** WHAT THE TASK ASKS **
Exactly retype the lines of the material from its first line to the line with "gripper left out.", including both.

** DATA **
═══
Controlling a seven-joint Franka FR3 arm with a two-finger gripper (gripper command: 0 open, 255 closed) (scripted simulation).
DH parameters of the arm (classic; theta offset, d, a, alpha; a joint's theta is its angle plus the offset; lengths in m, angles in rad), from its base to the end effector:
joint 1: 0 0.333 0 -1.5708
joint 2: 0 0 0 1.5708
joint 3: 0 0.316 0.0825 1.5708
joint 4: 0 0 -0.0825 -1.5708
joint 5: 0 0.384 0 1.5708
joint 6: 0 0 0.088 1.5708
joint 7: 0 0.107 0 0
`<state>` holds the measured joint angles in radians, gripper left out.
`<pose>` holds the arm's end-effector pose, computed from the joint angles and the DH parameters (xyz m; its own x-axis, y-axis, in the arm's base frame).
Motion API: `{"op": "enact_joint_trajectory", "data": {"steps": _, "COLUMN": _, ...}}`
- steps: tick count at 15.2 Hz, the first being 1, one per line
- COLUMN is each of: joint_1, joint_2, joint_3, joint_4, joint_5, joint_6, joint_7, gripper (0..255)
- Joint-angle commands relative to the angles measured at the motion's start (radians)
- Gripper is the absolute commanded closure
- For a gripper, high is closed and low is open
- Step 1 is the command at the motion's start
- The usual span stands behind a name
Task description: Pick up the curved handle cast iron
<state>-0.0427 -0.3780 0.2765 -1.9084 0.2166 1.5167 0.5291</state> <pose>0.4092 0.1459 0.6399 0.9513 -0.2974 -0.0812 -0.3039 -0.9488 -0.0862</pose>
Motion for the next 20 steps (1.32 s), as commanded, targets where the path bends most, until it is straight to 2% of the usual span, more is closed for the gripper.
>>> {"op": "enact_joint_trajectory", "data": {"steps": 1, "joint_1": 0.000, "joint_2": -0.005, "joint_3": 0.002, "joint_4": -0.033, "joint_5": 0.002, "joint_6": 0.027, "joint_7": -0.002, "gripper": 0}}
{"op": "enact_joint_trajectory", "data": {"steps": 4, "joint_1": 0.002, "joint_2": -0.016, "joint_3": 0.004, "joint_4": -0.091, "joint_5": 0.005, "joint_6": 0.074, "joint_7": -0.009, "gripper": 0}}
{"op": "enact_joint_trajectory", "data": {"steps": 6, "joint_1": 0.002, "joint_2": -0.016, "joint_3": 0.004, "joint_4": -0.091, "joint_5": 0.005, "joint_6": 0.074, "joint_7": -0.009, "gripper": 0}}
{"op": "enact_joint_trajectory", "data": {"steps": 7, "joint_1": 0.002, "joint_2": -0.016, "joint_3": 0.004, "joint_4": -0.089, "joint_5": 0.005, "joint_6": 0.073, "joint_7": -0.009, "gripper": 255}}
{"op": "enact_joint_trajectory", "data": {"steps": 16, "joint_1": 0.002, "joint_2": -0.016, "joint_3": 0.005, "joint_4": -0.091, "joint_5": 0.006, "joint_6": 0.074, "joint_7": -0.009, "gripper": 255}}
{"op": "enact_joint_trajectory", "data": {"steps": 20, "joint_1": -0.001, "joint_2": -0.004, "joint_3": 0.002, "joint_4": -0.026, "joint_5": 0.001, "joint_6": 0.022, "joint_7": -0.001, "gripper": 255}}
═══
** EXERCISE RESULT **
Controlling a seven-joint Franka FR3 arm with a two-finger gripper (gripper command: 0 open, 255 closed) (scripted simulation).
DH parameters of the arm (classic; theta offset, d, a, alpha; a joint's theta is its angle plus the offset; lengths in m, angles in rad), from its base to the end effector:
joint 1: 0 0.333 0 -1.5708
joint 2: 0 0 0 1.5708
joint 3: 0 0.316 0.0825 1.5708
joint 4: 0 0 -0.0825 -1.5708
joint 5: 0 0.384 0 1.5708
joint 6: 0 0 0.088 1.5708
joint 7: 0 0.107 0 0
`<state>` holds the measured joint angles in radians, gripper left out.

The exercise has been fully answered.